### Work instruction
Only one stretch of the data is wanted: the line containing "Returns: the outline of every instance of the robot", the line containing "Args: query, the phrase to segment: orange", and every line between them, copied exactly.

### Data under study
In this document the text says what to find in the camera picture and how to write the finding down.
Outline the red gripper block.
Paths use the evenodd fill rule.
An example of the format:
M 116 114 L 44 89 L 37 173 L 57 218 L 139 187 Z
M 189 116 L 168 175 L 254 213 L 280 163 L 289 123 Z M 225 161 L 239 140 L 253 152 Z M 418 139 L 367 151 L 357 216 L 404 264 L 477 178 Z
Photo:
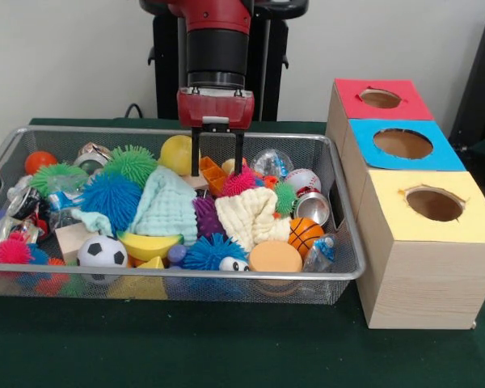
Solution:
M 255 98 L 251 91 L 183 87 L 177 92 L 179 121 L 192 128 L 192 176 L 199 176 L 200 127 L 203 124 L 226 124 L 235 130 L 234 174 L 243 169 L 244 131 L 252 121 Z

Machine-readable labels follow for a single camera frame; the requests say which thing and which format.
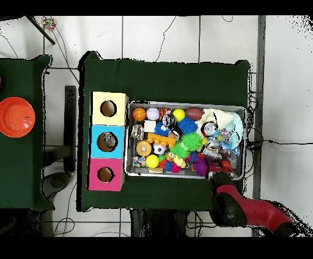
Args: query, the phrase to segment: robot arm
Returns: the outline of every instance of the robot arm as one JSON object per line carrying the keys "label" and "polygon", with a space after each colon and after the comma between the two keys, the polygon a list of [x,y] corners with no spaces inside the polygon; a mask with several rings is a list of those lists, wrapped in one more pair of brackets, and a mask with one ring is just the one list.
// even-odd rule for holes
{"label": "robot arm", "polygon": [[214,173],[212,182],[212,197],[216,210],[210,215],[216,225],[220,227],[254,226],[265,229],[266,234],[277,237],[289,237],[305,232],[312,236],[309,228],[300,231],[292,219],[272,202],[252,200],[243,197],[235,187],[228,173]]}

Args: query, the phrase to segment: orange bowl
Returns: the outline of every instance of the orange bowl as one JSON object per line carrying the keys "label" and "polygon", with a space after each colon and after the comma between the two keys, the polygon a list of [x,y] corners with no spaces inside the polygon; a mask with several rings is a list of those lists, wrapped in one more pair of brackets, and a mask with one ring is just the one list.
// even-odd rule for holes
{"label": "orange bowl", "polygon": [[24,99],[10,97],[0,102],[0,131],[8,137],[23,137],[35,124],[35,112]]}

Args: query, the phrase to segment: green table
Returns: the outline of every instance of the green table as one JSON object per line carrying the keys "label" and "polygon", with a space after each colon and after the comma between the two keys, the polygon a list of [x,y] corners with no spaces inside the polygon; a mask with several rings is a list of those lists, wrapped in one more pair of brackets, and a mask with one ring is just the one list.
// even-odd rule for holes
{"label": "green table", "polygon": [[0,133],[0,208],[52,210],[53,204],[42,195],[43,176],[43,89],[44,69],[51,56],[33,60],[0,59],[4,87],[0,101],[21,97],[34,108],[36,121],[32,131],[21,138]]}
{"label": "green table", "polygon": [[[154,208],[212,210],[209,181],[128,177],[120,192],[86,190],[90,91],[126,93],[130,100],[223,104],[247,107],[248,71],[243,60],[229,64],[148,63],[100,60],[88,51],[79,62],[77,209]],[[243,190],[243,181],[237,181]]]}

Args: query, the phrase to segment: yellow tennis ball
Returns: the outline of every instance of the yellow tennis ball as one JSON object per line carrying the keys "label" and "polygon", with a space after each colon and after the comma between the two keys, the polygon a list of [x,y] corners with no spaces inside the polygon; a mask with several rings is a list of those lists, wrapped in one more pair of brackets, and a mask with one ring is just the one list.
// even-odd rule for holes
{"label": "yellow tennis ball", "polygon": [[150,155],[145,160],[147,167],[156,168],[159,165],[159,158],[156,155]]}
{"label": "yellow tennis ball", "polygon": [[180,122],[182,119],[185,118],[185,111],[182,109],[176,109],[173,111],[173,115],[176,118],[177,122]]}

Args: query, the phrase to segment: pink box
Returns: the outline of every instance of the pink box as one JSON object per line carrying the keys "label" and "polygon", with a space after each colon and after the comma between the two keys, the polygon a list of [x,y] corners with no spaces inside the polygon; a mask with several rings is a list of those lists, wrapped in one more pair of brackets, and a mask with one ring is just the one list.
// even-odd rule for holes
{"label": "pink box", "polygon": [[[103,182],[98,177],[98,171],[102,167],[108,167],[113,171],[113,178],[109,182]],[[117,191],[119,192],[124,183],[123,159],[117,158],[91,158],[89,169],[89,191]]]}

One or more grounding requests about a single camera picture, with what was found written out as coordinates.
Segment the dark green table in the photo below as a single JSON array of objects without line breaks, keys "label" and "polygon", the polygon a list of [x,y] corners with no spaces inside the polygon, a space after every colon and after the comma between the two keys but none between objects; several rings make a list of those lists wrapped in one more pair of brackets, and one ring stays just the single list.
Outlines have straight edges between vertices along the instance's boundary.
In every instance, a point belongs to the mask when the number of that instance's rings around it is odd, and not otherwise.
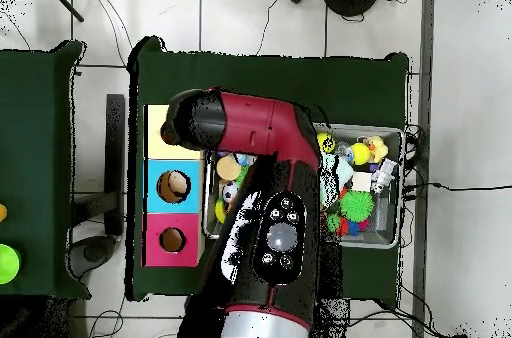
[{"label": "dark green table", "polygon": [[[131,232],[127,241],[128,297],[148,293],[188,295],[199,289],[208,253],[196,268],[141,266],[143,106],[168,104],[187,89],[222,86],[233,92],[302,104],[313,122],[405,126],[405,54],[383,60],[350,57],[286,58],[231,56],[212,53],[168,53],[157,37],[140,41],[130,55],[129,198]],[[392,249],[341,249],[343,294],[340,297],[396,299],[398,245]]]},{"label": "dark green table", "polygon": [[67,270],[71,227],[72,70],[82,43],[50,52],[0,51],[0,243],[22,257],[0,295],[89,297]]}]

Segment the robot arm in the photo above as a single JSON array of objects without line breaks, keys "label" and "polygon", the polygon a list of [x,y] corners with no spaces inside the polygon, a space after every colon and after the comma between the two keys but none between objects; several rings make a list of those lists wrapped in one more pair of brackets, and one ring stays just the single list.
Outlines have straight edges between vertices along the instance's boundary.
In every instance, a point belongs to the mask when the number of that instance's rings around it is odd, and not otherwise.
[{"label": "robot arm", "polygon": [[162,137],[189,149],[258,155],[222,226],[182,338],[308,338],[318,262],[320,152],[291,103],[192,90],[171,100]]}]

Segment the gray plastic bin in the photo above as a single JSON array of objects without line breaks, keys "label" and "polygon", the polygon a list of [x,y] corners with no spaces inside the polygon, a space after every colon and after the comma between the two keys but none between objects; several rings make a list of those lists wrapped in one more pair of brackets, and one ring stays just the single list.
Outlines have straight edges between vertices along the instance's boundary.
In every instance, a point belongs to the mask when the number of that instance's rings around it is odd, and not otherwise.
[{"label": "gray plastic bin", "polygon": [[[343,235],[341,237],[321,235],[327,241],[336,241],[343,246],[388,249],[400,240],[400,206],[402,205],[402,189],[404,180],[405,136],[399,129],[331,124],[313,124],[317,132],[327,132],[336,142],[343,141],[354,144],[359,137],[380,136],[388,146],[386,156],[398,163],[395,167],[389,187],[380,194],[372,193],[375,207],[369,218],[366,231],[358,236]],[[213,166],[218,157],[215,153],[205,155],[205,196],[203,198],[203,232],[209,238],[218,238],[221,224],[215,217],[215,202],[219,198],[219,178]]]}]

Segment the black button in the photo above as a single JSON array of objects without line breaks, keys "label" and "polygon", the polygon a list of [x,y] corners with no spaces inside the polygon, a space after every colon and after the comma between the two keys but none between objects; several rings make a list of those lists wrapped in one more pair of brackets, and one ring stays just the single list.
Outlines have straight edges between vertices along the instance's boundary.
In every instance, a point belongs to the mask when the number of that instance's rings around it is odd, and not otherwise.
[{"label": "black button", "polygon": [[274,260],[276,259],[272,253],[265,253],[261,258],[261,261],[263,262],[264,265],[271,265],[272,263],[274,263]]},{"label": "black button", "polygon": [[281,263],[281,266],[285,269],[291,269],[293,266],[293,260],[290,256],[287,256],[286,254],[284,256],[281,256],[281,259],[279,259],[279,263]]},{"label": "black button", "polygon": [[291,209],[292,207],[292,201],[289,198],[283,198],[281,200],[281,207],[283,209]]},{"label": "black button", "polygon": [[290,212],[286,217],[288,218],[288,221],[294,225],[299,223],[299,215],[296,212]]},{"label": "black button", "polygon": [[278,220],[281,217],[281,212],[277,209],[274,209],[270,212],[270,217],[274,220]]}]

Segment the green spiky ball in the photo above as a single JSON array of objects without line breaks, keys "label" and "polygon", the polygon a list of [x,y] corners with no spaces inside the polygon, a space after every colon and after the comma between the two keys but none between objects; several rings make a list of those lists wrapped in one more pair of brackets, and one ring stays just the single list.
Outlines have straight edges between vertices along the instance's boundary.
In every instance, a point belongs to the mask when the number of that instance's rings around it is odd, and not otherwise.
[{"label": "green spiky ball", "polygon": [[329,232],[336,232],[340,226],[340,217],[336,214],[327,215],[327,229]]},{"label": "green spiky ball", "polygon": [[348,191],[340,201],[340,212],[352,222],[362,222],[372,214],[373,200],[369,192]]}]

### Solution
Returns: the outline of every instance of the robot arm as one JSON object per line carrying the keys "label" and "polygon", with a space after each colon and after the comma between the two keys, the polygon a list of [x,y] corners with no spaces inside the polygon; a mask with several rings is a list of those lists, wrapped in one more pair of brackets, and a mask with one ring is just the one list.
// even-odd rule for holes
{"label": "robot arm", "polygon": [[214,173],[212,182],[212,197],[216,210],[210,215],[216,225],[220,227],[254,226],[265,229],[266,234],[277,237],[289,237],[305,232],[312,236],[309,228],[300,231],[292,219],[272,202],[252,200],[243,197],[235,187],[228,173]]}

Args: query, the phrase to segment: orange bowl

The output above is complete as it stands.